Location
- 190 Lagrange Street Newnan, Georgia 30263-2999 United States 33°21′46″N 84°48′53″W﻿ / ﻿33.362782°N 84.814616°W

Information
- Type: Public high school
- Founded: 1918
- School district: Coweta County School System
- Principal: Gamal Kemp
- Teaching staff: 137.00 FTE
- Grades: 9–12
- Enrollment: 2,246 (2023–2024)
- Student to teacher ratio: 16.39
- Colors: Gold and navy
- Mascot: Cougar
- Accreditations: Southern Association of Colleges and Schools Georgia Accrediting Commission
- Website: nhs.cowetaschools.net

= Newnan High School =

Public high school in Coweta County, Georgia, United States

Newnan High School (NHS) is a public high school in southwestern Coweta County, Georgia, United States. It is located south of Newnan's historic downtown district. Feeder schools include Evans Middle School, Smokey Road Middle School, and Madras Middle School. Madras also feeds into the nearby Northgate High School.

==History==
Founded in 1918 as the first high school in Newnan, NHS was a Southern Accredited School by 1919.

In 1952, a new school building was built, eventually expanding to fill an entire city block.

On March 26, 2021, an EF4 tornado seriously damaged many buildings on the school campus. In 2022, it was proposed to demolish 13 buildings on the school campus, and replace them with 5 new buildings.

On July 28, 2024 an opening ceremony to the public commenced with a tour of the new school. On August 2, 2024 Newnan High School opened to a fully completed campus to its students and staff with a state of the art building which features a large auditorium, library with noise cancelling rooms, and much more and a tornado shelter along with the first floor which is partially underground and updated technology against school security and safety.

==Athletics==
NHS' athletic programs include football, soccer, baseball, gymnastics, cheerleading, track, volleyball, wrestling, tennis, swimming, softball, lacrosse, basketball, golf, cross country and marching band.

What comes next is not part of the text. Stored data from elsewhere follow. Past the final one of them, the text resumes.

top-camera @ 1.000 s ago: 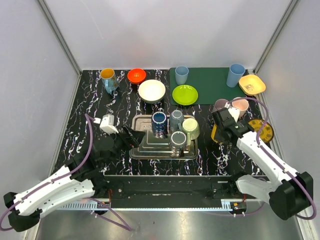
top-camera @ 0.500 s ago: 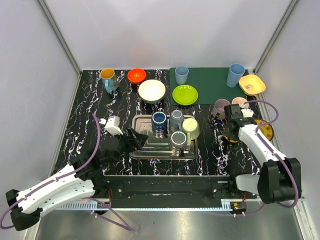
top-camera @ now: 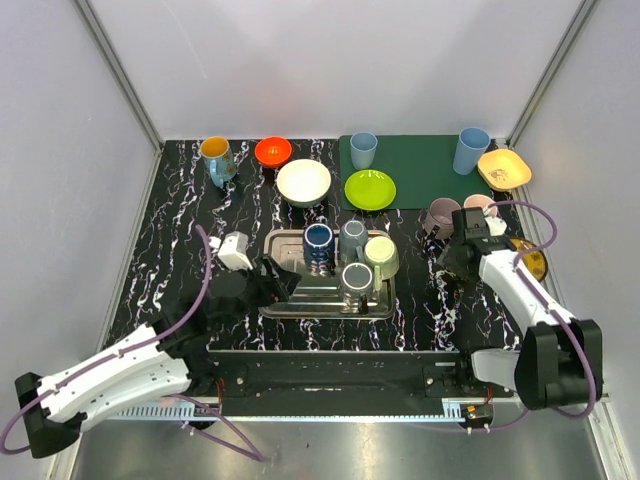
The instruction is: Turn the mug right side up
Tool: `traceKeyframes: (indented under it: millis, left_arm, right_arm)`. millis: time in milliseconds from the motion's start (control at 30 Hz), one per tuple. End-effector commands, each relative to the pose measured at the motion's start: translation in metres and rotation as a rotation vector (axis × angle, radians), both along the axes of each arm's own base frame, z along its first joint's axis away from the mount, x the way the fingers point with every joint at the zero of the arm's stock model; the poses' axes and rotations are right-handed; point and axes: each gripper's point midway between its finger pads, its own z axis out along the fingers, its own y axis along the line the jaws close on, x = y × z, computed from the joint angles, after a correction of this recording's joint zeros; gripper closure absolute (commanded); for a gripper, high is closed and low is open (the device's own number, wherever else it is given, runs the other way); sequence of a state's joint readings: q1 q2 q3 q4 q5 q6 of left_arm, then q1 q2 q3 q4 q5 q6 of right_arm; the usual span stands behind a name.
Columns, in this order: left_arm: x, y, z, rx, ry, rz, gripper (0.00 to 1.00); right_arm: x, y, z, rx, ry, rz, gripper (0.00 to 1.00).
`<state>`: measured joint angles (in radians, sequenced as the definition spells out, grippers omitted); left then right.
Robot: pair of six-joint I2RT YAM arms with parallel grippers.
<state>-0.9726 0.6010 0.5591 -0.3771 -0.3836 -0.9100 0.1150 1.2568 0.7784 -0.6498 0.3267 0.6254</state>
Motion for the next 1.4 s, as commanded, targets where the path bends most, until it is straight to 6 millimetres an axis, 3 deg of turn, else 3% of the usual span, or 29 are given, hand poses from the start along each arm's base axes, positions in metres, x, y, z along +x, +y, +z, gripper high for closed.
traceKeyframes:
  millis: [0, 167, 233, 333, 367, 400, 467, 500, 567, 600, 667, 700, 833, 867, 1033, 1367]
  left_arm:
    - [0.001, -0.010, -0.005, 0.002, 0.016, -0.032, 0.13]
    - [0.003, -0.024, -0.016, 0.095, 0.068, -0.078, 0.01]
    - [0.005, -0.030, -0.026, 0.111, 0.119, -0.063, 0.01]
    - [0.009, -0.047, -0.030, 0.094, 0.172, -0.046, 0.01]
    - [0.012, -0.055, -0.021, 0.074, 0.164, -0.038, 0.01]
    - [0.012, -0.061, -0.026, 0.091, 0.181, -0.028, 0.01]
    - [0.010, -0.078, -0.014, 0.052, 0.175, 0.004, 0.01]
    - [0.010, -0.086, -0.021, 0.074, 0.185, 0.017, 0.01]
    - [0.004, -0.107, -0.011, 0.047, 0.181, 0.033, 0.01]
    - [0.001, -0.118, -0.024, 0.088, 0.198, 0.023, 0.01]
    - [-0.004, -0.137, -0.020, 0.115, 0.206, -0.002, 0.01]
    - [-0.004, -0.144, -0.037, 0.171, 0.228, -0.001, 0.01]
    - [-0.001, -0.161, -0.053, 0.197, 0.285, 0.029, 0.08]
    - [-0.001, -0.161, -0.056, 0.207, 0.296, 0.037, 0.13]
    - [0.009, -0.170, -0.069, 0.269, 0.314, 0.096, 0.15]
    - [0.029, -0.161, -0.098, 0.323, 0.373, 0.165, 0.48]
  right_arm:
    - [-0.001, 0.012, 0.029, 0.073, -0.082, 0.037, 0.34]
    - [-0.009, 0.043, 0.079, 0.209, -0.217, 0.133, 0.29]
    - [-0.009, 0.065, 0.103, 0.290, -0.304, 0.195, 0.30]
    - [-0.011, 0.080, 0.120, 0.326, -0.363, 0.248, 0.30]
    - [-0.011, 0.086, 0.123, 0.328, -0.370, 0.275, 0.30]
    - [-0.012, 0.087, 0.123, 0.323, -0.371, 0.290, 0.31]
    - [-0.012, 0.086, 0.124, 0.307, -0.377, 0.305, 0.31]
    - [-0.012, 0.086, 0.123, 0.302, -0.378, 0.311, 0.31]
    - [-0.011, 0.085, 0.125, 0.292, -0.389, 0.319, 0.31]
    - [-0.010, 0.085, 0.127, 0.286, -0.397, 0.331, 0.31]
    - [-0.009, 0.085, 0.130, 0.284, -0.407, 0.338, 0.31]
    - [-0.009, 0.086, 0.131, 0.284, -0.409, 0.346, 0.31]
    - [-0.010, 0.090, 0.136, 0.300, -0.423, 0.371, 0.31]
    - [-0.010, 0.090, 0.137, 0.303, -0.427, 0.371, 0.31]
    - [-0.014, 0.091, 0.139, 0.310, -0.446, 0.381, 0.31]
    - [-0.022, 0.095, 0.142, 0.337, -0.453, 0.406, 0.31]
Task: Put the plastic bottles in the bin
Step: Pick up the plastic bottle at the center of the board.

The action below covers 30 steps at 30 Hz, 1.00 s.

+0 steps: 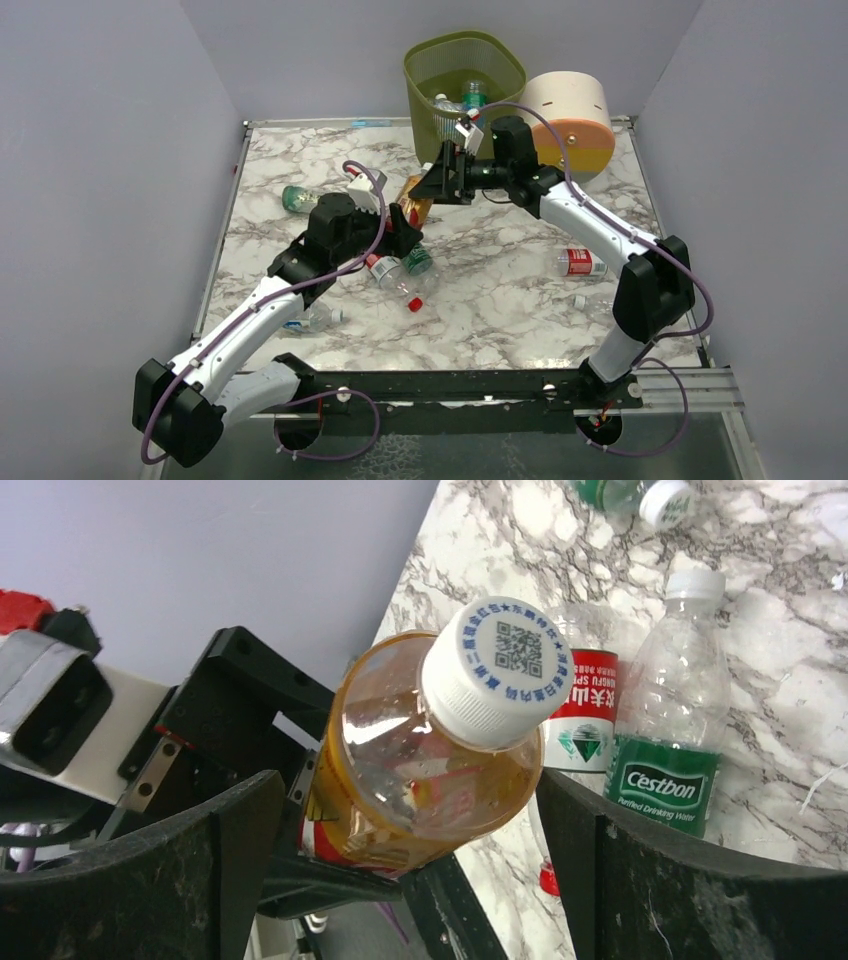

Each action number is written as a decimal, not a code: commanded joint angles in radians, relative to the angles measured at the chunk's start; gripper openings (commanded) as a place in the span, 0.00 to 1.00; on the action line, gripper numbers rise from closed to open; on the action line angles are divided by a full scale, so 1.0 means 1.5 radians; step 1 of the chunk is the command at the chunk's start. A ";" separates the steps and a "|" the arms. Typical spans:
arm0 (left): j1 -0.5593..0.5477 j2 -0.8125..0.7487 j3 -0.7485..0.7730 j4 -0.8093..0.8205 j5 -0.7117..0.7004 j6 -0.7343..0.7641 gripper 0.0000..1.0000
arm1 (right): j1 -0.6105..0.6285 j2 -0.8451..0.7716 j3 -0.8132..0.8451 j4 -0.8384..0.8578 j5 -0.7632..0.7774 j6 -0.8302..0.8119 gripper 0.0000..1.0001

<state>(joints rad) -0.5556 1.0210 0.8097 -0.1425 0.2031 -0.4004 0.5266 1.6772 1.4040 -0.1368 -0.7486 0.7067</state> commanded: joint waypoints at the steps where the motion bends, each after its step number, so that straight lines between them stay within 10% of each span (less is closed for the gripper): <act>1: -0.013 -0.011 0.033 0.001 -0.036 0.020 0.67 | 0.013 0.020 0.029 -0.027 0.028 -0.011 1.00; 30: -0.019 -0.001 0.051 -0.006 -0.030 0.021 0.85 | 0.021 0.040 0.027 0.061 0.006 0.035 0.58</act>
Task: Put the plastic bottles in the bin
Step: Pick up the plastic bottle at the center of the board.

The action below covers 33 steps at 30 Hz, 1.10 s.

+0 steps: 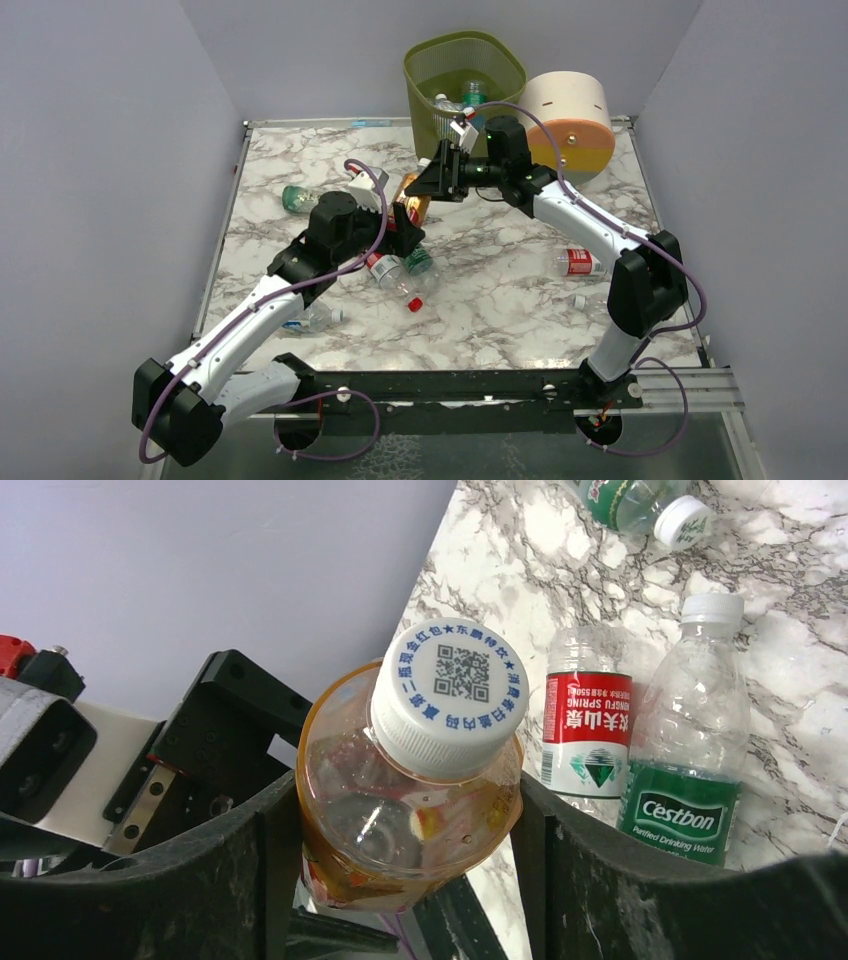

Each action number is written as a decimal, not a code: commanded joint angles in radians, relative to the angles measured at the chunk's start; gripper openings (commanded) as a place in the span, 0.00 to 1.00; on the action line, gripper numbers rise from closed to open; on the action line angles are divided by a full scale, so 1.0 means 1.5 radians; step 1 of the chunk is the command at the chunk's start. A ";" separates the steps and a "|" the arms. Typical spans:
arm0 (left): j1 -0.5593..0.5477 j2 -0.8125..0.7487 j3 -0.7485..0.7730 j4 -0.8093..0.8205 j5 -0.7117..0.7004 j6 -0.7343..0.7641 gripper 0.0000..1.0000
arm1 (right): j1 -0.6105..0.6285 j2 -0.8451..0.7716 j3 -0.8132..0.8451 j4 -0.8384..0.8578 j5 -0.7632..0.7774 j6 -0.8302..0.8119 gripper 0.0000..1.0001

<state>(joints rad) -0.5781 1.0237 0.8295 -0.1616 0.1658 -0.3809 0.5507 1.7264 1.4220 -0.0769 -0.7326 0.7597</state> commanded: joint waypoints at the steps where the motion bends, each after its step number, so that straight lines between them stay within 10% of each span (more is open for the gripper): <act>1: -0.004 -0.003 0.043 0.000 -0.009 0.010 0.89 | 0.005 0.008 0.017 0.018 -0.004 -0.003 0.57; 33: -0.005 -0.108 0.141 -0.169 -0.148 -0.013 0.99 | -0.137 0.070 0.253 -0.006 -0.002 -0.029 0.57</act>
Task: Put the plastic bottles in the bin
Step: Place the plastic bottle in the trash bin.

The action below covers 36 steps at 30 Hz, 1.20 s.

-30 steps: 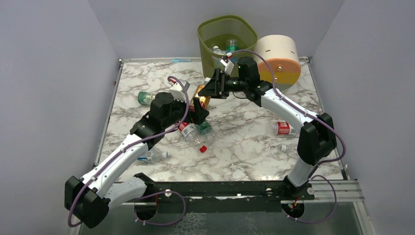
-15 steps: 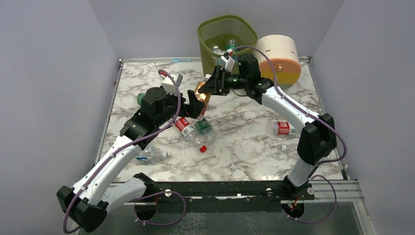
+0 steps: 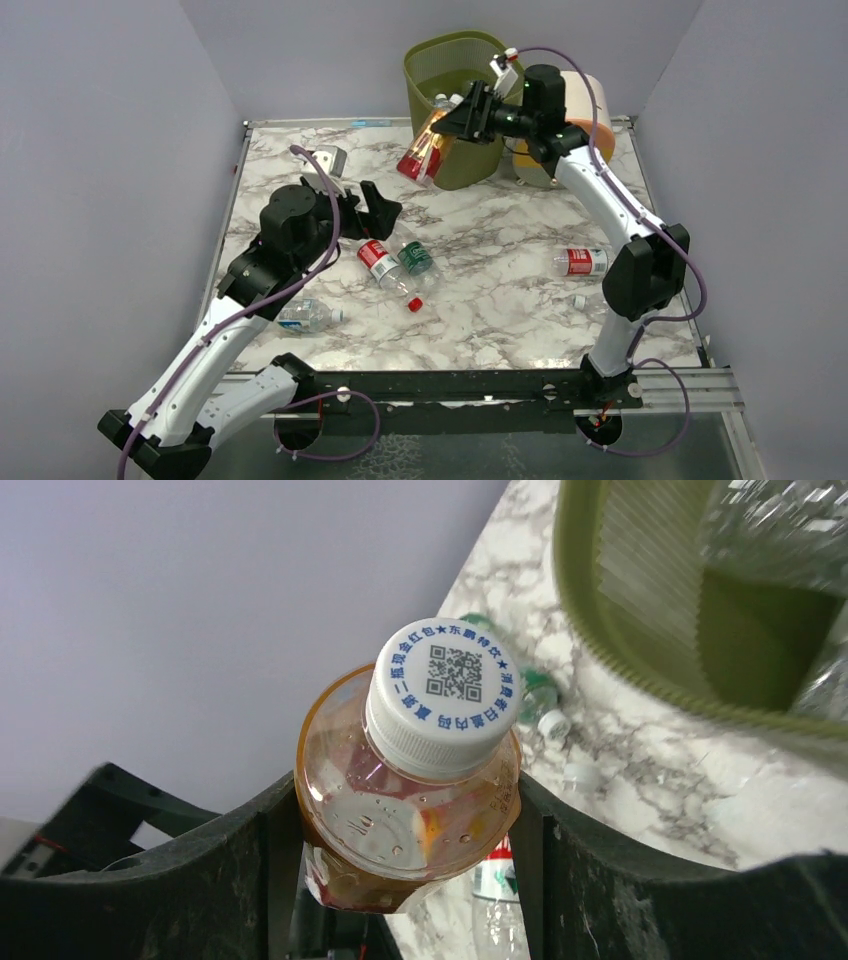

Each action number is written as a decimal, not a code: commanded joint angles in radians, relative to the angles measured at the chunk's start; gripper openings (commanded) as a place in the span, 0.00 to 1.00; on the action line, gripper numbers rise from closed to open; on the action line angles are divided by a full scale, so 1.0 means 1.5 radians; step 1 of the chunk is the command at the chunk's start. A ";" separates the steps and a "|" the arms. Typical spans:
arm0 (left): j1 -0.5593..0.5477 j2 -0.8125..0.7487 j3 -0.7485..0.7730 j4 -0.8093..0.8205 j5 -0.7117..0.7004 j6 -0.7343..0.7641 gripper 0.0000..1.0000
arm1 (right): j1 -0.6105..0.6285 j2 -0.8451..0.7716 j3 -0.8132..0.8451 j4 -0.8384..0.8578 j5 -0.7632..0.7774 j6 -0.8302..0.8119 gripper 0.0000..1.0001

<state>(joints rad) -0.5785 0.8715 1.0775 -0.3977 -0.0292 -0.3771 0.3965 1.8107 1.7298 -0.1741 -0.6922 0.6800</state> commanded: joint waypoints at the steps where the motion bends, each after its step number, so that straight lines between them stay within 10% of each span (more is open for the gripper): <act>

NHS' football team has competed in many region championships in the AAAAA class. The most recent was their varsity football team reaching the State Semi-Finals, losing to Northside High School from Warner Robins, Georgia.

The Cougars have won many basketball championships and are a constant Elite 8 competitor in baseball.

==Notable alumni==
- Alan Bonner (class of 2009), football player (Jacksonville State, Houston Texans)
- Mike Cheever (class of 1991), football player (Georgia Tech, Jacksonville Jaguars)
- Brogan Finlay (class of 2020), professional wrestler
- David Finlay (class of 2011), professional wrestler
- Drew Hill (class of 1975), football player (Georgia Tech, Los Angeles Rams, Houston Oilers, Atlanta Falcons)
- Alan Jackson (class of 1977), country music artist
- Warren Newson, former professional baseball player (Chicago White Sox, Seattle Mariners, Texas Rangers)
- Alec Ogletree (class of 2010), football player (University of Georgia, St. Louis/Los Angeles Rams, New York Giants, New York Jets)
- Sergio Render (class of 2005), football player (Virginia Tech, Tampa Bay Buccaneers)
- Jerome Walton, former professional baseball player (Chicago Cubs, California Angels, Cincinnati Reds, Atlanta Braves, Baltimore Orioles, Tampa Bay Devil Rays)

==In popular culture==
Some scenes in The Walking Dead episode "Save The Last One" (season 2, episode 3), were filmed in and near the NHS campus.

The High School scene of the Christmas themed Slasher film Santa's Slay was filmed on campus.